■ **Try it**:
There is material below. Print exactly the lines starting at the line with "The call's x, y" and ending at the line with "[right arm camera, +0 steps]", ends included, and no others.

++++++++

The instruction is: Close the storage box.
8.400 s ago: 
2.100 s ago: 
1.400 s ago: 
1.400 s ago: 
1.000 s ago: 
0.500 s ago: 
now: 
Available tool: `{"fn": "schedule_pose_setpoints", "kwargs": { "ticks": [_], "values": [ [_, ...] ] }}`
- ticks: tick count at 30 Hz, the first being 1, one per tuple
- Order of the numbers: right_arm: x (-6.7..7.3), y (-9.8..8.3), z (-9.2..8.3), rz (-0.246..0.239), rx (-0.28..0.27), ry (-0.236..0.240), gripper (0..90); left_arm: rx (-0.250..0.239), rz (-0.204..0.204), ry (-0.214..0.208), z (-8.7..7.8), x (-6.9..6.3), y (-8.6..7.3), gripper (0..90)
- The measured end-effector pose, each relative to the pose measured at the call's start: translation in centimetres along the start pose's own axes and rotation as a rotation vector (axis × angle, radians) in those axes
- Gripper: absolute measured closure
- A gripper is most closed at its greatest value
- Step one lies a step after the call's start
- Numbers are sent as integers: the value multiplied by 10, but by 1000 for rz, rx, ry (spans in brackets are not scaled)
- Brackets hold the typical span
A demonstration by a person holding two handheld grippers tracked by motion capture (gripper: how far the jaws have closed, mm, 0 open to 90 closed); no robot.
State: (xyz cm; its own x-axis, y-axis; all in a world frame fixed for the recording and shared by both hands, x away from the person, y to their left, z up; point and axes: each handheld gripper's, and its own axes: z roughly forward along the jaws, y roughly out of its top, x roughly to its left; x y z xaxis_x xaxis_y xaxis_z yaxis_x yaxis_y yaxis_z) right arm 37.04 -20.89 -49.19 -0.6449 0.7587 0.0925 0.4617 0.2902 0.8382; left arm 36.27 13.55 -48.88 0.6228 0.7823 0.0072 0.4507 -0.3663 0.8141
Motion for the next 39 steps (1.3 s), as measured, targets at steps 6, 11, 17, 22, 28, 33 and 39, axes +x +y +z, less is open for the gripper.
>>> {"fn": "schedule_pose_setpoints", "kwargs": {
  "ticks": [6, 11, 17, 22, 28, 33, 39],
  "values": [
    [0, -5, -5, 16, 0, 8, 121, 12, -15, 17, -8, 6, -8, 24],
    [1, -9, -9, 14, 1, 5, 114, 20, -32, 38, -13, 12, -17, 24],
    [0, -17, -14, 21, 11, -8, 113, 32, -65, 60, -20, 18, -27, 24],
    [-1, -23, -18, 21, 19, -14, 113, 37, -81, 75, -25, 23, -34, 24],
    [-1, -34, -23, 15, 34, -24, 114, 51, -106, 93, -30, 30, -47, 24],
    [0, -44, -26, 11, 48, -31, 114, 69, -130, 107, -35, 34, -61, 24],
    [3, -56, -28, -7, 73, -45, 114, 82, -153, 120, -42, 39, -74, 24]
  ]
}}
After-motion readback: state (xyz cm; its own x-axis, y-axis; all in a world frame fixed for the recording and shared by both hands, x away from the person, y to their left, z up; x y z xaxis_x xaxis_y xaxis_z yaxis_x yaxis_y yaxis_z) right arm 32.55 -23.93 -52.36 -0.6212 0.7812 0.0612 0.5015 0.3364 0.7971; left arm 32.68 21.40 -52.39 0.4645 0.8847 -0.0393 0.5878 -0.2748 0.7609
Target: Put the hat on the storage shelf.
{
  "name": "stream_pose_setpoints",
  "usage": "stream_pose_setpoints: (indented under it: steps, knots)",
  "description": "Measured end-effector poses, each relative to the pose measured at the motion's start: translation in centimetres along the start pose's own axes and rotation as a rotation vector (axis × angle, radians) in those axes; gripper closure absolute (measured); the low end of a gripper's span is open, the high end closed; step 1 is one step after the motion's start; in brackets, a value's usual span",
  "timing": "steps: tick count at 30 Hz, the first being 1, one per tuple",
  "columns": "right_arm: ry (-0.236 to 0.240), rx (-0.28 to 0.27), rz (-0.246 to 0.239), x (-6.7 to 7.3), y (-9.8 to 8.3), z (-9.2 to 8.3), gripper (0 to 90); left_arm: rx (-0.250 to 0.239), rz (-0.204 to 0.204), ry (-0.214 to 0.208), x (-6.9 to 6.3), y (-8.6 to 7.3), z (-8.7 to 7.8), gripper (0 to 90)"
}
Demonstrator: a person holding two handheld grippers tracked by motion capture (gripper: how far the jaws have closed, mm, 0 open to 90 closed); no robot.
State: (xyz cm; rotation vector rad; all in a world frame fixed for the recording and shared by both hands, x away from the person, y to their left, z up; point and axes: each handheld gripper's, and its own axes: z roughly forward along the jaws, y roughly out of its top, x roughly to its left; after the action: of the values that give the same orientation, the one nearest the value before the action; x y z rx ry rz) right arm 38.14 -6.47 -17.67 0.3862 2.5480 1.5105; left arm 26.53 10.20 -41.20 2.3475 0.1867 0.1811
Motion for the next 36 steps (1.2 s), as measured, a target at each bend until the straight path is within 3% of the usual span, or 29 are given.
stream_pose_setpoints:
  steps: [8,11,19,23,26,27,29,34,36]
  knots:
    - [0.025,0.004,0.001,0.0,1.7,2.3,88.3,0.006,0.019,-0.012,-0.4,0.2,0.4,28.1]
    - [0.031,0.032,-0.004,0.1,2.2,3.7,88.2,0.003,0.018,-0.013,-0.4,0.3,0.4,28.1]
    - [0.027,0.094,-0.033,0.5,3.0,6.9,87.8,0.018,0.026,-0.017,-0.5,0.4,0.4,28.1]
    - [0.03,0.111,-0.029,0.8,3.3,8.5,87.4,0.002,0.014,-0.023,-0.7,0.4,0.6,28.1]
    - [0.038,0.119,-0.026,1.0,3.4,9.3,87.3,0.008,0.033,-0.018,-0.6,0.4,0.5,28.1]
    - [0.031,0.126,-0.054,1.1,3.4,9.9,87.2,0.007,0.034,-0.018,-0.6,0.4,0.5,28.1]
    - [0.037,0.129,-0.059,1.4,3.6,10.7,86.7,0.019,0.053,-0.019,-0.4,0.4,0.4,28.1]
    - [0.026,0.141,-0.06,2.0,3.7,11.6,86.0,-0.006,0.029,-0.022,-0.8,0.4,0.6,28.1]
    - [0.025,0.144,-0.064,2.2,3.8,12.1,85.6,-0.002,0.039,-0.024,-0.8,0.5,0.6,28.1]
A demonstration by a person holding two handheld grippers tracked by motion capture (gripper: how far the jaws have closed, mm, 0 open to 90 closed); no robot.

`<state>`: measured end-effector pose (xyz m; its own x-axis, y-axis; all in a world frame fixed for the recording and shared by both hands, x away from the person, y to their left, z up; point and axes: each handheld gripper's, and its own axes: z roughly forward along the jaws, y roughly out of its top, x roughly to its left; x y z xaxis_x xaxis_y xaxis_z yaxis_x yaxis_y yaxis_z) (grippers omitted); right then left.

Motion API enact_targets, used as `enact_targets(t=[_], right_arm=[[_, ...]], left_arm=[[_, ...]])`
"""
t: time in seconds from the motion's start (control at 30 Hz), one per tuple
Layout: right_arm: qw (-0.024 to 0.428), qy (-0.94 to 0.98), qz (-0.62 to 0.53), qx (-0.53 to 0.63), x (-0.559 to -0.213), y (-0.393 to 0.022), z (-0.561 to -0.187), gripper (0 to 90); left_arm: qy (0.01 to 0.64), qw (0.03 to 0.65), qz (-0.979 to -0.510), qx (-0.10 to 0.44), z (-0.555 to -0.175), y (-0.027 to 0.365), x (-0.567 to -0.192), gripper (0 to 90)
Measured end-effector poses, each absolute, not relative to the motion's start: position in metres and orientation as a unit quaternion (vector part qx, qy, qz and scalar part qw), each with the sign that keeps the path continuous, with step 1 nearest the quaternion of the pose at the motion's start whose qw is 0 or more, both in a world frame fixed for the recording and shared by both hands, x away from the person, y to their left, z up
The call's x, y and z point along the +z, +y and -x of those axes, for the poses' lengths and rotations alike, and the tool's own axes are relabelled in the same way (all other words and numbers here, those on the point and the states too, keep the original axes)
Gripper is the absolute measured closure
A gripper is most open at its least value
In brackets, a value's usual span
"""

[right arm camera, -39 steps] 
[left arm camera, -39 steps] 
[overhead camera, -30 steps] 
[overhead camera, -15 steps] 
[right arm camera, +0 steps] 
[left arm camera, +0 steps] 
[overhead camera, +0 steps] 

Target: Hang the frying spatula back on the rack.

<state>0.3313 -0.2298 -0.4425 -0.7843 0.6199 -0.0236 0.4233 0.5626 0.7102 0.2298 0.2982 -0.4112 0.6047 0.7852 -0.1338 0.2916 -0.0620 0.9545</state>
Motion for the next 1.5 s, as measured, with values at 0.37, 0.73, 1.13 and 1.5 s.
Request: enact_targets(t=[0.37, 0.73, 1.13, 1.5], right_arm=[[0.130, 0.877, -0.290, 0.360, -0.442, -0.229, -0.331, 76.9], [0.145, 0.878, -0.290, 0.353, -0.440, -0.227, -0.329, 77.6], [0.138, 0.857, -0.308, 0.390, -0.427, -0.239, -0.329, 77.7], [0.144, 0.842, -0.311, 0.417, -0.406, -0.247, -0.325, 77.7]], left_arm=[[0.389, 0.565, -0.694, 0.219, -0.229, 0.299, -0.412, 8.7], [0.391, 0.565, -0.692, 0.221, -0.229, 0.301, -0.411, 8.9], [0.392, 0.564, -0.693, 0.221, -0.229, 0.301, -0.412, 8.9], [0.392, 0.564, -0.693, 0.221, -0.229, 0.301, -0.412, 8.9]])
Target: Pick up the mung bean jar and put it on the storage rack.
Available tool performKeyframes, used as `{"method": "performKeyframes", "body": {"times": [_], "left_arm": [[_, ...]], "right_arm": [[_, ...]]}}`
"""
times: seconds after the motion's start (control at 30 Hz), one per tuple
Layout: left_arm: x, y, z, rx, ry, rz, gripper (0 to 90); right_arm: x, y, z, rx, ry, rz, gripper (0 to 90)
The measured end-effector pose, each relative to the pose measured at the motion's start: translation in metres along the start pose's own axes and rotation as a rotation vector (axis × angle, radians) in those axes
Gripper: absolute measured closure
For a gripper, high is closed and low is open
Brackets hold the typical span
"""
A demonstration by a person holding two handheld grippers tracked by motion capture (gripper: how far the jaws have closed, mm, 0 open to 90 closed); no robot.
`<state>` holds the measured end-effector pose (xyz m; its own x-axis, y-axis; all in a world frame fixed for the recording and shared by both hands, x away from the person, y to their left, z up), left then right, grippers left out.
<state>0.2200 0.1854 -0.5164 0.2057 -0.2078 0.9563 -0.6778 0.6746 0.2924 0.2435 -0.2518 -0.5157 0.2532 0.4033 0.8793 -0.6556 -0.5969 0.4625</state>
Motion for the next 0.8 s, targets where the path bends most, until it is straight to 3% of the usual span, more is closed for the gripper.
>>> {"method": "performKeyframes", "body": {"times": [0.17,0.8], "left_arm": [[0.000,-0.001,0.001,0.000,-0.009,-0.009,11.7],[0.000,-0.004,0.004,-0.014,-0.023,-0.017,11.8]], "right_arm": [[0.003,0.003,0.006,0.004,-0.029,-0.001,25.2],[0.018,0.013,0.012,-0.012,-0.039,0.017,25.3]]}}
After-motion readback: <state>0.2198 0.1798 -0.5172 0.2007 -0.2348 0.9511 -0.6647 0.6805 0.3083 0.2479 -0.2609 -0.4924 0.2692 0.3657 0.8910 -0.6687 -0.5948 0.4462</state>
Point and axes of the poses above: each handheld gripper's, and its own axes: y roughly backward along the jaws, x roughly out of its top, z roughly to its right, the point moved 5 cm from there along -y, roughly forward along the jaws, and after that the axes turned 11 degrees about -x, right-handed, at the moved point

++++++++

■ **Your solution**:
The call's x, y and z point along the +z, +y and -x of those axes, for the poses' lengths and rotations alike, and the tool's own axes are relabelled in the same way (all other words and numbers here, those on the point and the states too, keep the original axes)
Gripper is the absolute measured closure
A gripper is most open at its least value
In brackets, a value's usual span
"""

[right arm camera, -39 steps] 
[left arm camera, -39 steps] 
[overhead camera, -30 steps] 
[overhead camera, -15 steps] 
[right arm camera, +0 steps] 

The exercise concludes with that.